Mary Darwall was at the Santa Monica Art Show & Sale last fall, and her work really inspired me. I purchased a pair of her earrings, so I could look and see how she did that fringe. I realize that there are plenty of other places on the web to find that out, but I'm actually glad I spent the money for the earrings. Just having them is inspiring, and they match my Christmas embroidered piece nicely. 

So this idea for the beaded beads to intersperse with the carnelian rounds just hit me. I spent the next couple of days musing it over, trying to figure out how to construct the beads. I went back and forth about an interior peyote bead to space the fringe evenly, vs a wire spiral that would just be worked full. The wire spiral is obviously a lot less work.

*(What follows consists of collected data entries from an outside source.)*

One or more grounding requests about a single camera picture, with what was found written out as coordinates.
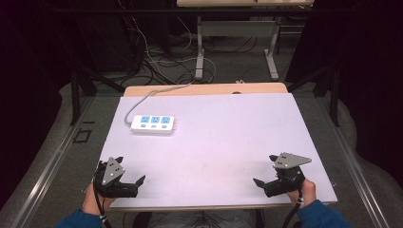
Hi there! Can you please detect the tangle of floor cables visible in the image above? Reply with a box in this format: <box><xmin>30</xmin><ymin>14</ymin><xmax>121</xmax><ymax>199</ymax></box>
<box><xmin>117</xmin><ymin>0</ymin><xmax>258</xmax><ymax>86</ymax></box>

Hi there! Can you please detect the desk with grey metal legs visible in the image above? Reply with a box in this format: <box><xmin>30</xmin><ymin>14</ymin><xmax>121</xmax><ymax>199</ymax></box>
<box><xmin>176</xmin><ymin>0</ymin><xmax>316</xmax><ymax>82</ymax></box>

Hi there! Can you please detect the black metal stand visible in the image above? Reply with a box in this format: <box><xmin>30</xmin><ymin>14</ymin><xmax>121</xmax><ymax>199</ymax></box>
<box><xmin>67</xmin><ymin>61</ymin><xmax>126</xmax><ymax>126</ymax></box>
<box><xmin>286</xmin><ymin>61</ymin><xmax>342</xmax><ymax>128</ymax></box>

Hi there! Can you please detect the grey power strip cable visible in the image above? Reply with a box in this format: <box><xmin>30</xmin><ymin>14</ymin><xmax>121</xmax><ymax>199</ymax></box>
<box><xmin>124</xmin><ymin>81</ymin><xmax>195</xmax><ymax>126</ymax></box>

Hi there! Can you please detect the right hand-held gripper black cable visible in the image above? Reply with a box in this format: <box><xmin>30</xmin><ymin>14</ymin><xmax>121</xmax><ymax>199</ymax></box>
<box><xmin>280</xmin><ymin>189</ymin><xmax>303</xmax><ymax>228</ymax></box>

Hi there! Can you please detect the wooden table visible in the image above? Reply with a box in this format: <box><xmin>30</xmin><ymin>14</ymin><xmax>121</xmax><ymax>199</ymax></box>
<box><xmin>107</xmin><ymin>82</ymin><xmax>338</xmax><ymax>213</ymax></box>

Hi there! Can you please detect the person's grey clothing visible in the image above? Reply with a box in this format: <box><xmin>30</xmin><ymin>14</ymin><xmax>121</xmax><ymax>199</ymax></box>
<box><xmin>132</xmin><ymin>208</ymin><xmax>265</xmax><ymax>228</ymax></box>

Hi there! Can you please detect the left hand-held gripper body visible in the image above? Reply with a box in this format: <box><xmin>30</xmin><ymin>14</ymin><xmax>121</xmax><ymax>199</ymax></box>
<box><xmin>93</xmin><ymin>156</ymin><xmax>141</xmax><ymax>200</ymax></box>

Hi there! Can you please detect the left hand-held gripper black cable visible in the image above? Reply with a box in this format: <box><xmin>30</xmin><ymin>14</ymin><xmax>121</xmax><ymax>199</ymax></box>
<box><xmin>92</xmin><ymin>183</ymin><xmax>112</xmax><ymax>228</ymax></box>

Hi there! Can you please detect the aluminium floor rail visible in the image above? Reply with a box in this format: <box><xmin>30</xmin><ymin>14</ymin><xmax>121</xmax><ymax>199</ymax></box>
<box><xmin>317</xmin><ymin>94</ymin><xmax>393</xmax><ymax>228</ymax></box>
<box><xmin>9</xmin><ymin>94</ymin><xmax>96</xmax><ymax>228</ymax></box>

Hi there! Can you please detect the person's right hand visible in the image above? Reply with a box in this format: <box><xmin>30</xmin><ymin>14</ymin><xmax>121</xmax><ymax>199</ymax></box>
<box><xmin>286</xmin><ymin>179</ymin><xmax>317</xmax><ymax>210</ymax></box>

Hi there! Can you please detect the hand-held gripper black cable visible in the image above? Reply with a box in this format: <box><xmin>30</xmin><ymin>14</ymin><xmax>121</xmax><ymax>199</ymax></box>
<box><xmin>280</xmin><ymin>189</ymin><xmax>303</xmax><ymax>228</ymax></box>
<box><xmin>92</xmin><ymin>183</ymin><xmax>112</xmax><ymax>228</ymax></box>

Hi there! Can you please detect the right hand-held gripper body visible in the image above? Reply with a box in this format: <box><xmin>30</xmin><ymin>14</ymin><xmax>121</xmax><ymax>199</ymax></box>
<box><xmin>263</xmin><ymin>152</ymin><xmax>313</xmax><ymax>199</ymax></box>

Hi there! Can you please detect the white power strip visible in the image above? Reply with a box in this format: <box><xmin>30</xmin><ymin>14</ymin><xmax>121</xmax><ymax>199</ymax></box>
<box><xmin>129</xmin><ymin>114</ymin><xmax>178</xmax><ymax>136</ymax></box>

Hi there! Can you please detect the white board sheet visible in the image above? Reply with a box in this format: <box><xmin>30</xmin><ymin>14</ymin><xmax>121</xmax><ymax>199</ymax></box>
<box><xmin>98</xmin><ymin>92</ymin><xmax>338</xmax><ymax>210</ymax></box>

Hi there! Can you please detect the person's left hand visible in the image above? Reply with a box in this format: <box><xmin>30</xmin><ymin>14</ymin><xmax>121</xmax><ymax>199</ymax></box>
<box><xmin>82</xmin><ymin>182</ymin><xmax>116</xmax><ymax>218</ymax></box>

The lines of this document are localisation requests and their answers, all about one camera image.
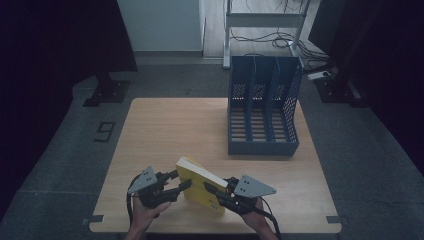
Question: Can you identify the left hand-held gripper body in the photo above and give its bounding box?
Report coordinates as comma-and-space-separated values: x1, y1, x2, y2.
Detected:
127, 165, 172, 210

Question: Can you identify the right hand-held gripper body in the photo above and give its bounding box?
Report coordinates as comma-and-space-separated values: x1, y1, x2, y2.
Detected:
223, 174, 278, 216

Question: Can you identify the yellow book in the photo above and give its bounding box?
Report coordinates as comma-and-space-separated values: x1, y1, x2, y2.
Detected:
175, 154, 230, 215

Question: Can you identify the person's left hand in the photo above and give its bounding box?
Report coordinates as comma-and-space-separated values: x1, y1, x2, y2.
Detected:
131, 195, 172, 232

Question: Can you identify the person's right hand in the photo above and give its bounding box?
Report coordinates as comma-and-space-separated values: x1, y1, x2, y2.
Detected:
240, 197, 268, 232

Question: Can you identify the blue file rack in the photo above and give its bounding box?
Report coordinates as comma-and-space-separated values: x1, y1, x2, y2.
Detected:
227, 55, 305, 157

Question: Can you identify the black stand base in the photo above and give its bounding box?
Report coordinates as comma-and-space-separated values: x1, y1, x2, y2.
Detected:
82, 71, 131, 108
314, 66, 369, 108

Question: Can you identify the white power strip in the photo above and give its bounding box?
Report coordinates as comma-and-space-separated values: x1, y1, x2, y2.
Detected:
306, 70, 332, 82

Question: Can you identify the white cabinet panel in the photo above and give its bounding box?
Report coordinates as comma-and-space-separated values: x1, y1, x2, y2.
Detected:
116, 0, 207, 53

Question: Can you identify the dark curtain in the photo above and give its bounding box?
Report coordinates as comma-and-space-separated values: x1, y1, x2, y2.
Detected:
0, 0, 139, 221
308, 0, 424, 176

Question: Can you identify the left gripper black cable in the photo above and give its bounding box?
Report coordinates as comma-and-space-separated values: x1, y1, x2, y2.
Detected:
125, 174, 142, 225

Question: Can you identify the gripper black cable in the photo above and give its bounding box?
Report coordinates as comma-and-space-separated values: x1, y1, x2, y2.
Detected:
125, 174, 142, 225
250, 195, 283, 240

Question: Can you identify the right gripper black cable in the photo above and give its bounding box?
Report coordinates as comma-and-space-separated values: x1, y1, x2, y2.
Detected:
250, 195, 283, 240

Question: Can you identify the tangle of black floor cables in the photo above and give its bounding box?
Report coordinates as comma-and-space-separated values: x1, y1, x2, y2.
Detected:
229, 27, 330, 64

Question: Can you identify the white metal desk frame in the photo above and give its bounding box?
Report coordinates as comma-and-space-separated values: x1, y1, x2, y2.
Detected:
222, 0, 312, 70

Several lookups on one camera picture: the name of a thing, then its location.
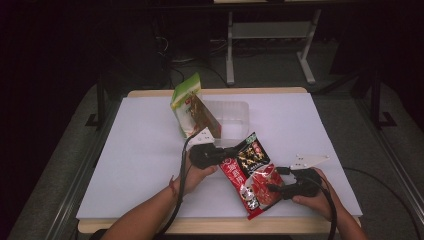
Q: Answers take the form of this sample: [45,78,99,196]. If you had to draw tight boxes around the brown and gold packet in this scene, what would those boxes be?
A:
[187,93,223,140]

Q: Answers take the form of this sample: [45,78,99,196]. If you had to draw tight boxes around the green and white packet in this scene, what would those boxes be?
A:
[169,72,209,140]

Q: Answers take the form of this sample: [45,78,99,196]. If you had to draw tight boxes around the left hand-held gripper cable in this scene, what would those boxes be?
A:
[154,133,203,240]

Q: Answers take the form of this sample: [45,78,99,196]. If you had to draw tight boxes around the red and black packet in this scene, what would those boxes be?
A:
[219,132,286,221]

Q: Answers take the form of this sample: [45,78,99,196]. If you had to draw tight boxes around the white table sheet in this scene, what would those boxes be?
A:
[75,92,364,221]

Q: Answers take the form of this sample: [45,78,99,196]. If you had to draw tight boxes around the red wrist bracelet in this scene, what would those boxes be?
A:
[167,174,180,202]

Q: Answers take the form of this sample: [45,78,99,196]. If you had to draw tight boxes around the clear plastic container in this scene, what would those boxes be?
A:
[199,99,251,148]

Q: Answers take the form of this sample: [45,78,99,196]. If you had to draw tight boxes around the white metal desk frame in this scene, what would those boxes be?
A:
[225,9,323,86]

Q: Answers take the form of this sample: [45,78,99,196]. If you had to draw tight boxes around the person's left hand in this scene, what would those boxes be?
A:
[171,154,219,196]

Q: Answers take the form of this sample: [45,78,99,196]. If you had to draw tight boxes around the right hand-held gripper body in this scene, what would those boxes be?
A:
[281,153,331,201]

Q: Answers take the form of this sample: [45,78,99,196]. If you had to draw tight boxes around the person's right hand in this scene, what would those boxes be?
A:
[292,167,338,222]

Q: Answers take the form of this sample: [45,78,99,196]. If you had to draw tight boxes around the black cable loop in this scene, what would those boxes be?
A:
[168,64,231,90]

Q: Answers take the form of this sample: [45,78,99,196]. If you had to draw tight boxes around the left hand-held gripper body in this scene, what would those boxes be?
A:
[185,126,232,170]

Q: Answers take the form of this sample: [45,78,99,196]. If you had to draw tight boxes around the grey metal rail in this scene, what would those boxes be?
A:
[44,98,119,240]
[353,98,424,216]

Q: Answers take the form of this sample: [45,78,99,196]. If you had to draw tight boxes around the black floor cable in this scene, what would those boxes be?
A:
[343,166,424,240]

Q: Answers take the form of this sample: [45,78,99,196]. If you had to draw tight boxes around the black metal stand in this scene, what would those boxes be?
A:
[84,76,112,130]
[361,66,398,130]

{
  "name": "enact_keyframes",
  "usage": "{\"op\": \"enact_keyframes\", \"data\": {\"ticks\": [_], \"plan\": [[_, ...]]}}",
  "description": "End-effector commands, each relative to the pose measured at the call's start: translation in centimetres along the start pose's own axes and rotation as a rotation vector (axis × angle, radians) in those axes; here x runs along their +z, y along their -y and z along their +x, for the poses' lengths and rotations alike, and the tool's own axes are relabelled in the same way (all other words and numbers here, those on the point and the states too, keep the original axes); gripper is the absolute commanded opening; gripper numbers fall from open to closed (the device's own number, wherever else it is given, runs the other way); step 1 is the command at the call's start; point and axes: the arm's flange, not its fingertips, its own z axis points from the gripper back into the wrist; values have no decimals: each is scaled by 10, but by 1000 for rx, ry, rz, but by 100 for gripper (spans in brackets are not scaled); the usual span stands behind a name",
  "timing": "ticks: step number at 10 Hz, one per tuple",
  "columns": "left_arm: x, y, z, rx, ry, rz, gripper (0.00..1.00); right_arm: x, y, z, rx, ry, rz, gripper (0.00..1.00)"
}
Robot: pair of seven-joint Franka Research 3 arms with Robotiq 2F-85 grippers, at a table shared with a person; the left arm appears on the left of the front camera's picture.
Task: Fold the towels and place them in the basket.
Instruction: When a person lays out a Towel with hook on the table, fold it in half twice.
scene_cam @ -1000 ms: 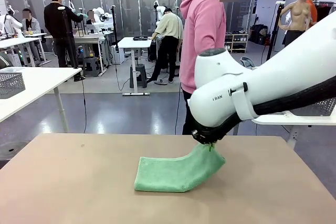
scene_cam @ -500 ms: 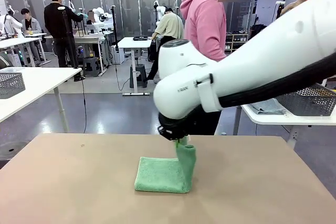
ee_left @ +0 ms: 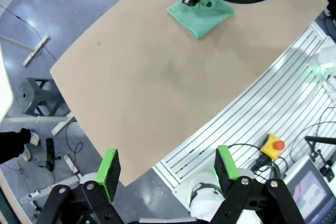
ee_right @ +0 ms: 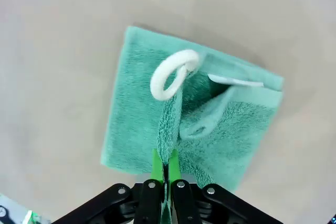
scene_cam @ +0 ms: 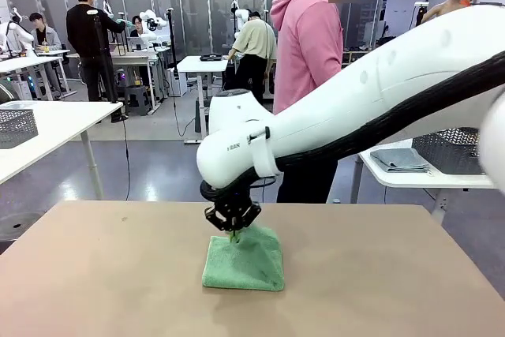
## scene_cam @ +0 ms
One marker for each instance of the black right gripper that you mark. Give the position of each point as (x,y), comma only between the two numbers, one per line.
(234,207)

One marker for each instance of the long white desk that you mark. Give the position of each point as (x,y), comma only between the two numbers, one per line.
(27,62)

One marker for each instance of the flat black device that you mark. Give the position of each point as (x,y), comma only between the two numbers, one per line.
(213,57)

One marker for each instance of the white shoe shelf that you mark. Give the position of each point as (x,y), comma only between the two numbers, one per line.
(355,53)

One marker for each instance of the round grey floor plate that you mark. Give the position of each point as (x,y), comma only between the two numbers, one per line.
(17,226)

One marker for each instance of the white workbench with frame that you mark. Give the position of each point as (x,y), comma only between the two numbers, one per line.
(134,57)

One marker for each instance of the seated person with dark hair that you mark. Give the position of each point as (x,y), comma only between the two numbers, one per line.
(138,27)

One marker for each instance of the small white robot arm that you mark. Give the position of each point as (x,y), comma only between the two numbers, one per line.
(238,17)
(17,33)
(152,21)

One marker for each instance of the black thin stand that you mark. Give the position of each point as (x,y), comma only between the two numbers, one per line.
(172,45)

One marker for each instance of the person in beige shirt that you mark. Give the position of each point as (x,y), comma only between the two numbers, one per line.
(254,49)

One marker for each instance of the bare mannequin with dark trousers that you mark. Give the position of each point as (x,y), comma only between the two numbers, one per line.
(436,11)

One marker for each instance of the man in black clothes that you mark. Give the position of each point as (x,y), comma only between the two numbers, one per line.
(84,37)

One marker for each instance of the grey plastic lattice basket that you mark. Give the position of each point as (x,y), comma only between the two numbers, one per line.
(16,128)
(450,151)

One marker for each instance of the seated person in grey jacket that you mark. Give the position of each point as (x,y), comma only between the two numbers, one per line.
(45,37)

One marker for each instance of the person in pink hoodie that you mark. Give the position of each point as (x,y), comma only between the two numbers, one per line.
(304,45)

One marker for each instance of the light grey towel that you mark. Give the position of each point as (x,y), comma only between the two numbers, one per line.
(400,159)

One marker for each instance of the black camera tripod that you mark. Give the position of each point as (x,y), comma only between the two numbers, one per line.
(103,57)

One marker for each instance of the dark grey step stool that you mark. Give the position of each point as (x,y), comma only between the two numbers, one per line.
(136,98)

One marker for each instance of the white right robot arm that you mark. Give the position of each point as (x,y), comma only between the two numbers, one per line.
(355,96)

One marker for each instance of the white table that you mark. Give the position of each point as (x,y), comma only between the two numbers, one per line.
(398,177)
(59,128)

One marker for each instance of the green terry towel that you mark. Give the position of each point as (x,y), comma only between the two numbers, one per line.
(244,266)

So I began today with a proof of concept on the wire spiral inner bead idea, and although I'm really liking the way the fringe is looking, I'm not as pleased by how it all flops toward the bottom. Stupid gravity. I'm going to have to make a small peyote bead with perhaps 5 or 6 rows and try that out.  Perhaps it will hold and distribute the fringe at the top of the bead more firmly.  I'll report on that later. 

The colors, and texture and assembly of the whole thing, though, is really cool. I didn't think, after I purchased them, that I would find a good use for the flattish amber chips, but this is working out well. 

I've experienced this kind of "all at once" inspiration before, with art quilts. Those pieces tend to be my best. Of course, the original idea tends to be modified in the process of making. Like they say, no battle plan survives contact with the enemy, and no art design survives contact with the materials. But that's what I like about the process too, that it evolves under my hands.